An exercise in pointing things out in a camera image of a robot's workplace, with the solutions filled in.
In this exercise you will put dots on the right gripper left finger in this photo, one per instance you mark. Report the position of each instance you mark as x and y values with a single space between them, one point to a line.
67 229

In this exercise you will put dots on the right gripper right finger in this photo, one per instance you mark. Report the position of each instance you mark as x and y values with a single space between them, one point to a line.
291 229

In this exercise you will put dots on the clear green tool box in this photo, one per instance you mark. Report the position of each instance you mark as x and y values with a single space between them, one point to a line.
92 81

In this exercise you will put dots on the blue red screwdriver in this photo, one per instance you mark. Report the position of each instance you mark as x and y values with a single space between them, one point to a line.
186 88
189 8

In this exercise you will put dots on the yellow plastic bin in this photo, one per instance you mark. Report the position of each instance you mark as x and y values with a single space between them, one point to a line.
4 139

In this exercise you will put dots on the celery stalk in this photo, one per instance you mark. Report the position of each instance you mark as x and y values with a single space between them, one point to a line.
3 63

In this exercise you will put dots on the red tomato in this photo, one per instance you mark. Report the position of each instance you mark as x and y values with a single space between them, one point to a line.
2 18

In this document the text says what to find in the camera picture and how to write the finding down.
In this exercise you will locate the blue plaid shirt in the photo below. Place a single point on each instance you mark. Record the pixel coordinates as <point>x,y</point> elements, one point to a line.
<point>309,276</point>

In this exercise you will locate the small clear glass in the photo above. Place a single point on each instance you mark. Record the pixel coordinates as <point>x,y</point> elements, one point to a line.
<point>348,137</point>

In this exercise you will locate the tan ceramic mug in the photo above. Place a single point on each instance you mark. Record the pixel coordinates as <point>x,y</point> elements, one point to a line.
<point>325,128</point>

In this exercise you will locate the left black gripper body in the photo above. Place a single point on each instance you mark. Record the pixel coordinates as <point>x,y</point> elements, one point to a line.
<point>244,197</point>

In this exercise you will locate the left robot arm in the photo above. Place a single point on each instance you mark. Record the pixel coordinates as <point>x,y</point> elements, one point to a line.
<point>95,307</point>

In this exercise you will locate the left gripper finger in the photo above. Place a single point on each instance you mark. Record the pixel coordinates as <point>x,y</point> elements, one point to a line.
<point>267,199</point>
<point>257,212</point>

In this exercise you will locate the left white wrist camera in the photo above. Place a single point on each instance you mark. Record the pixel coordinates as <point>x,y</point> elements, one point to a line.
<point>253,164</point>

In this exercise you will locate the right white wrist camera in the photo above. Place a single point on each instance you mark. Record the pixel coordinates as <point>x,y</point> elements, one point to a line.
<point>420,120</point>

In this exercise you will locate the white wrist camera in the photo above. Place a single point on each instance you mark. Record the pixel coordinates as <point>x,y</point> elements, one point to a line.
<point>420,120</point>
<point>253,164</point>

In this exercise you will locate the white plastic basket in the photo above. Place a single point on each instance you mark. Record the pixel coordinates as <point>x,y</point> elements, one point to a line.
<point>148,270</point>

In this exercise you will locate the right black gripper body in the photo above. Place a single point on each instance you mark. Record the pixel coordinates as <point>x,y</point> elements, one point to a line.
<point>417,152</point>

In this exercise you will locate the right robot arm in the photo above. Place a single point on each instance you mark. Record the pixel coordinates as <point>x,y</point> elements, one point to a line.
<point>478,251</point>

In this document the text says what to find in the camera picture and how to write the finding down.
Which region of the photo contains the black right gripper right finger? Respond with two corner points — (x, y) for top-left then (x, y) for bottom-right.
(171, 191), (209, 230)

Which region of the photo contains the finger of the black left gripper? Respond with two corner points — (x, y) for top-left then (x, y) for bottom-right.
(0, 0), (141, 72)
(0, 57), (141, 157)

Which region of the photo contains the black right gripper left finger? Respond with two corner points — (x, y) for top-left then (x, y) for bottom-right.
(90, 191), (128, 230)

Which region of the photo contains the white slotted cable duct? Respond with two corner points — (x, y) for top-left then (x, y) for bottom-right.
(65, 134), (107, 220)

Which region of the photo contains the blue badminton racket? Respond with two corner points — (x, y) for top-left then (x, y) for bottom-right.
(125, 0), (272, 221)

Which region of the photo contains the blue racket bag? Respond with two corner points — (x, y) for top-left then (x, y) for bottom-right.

::::

▸ **Task brief**: Output the material above exactly, but only from the line that carries "<point>95,307</point>" through the line that carries "<point>257,212</point>".

▸ **Result of the exercise**:
<point>95,307</point>

In this exercise you will locate the left gripper finger in the photo above. Place a single point on each instance you mark. Record the pixel coordinates as <point>x,y</point> elements, one point to a line.
<point>267,199</point>
<point>257,212</point>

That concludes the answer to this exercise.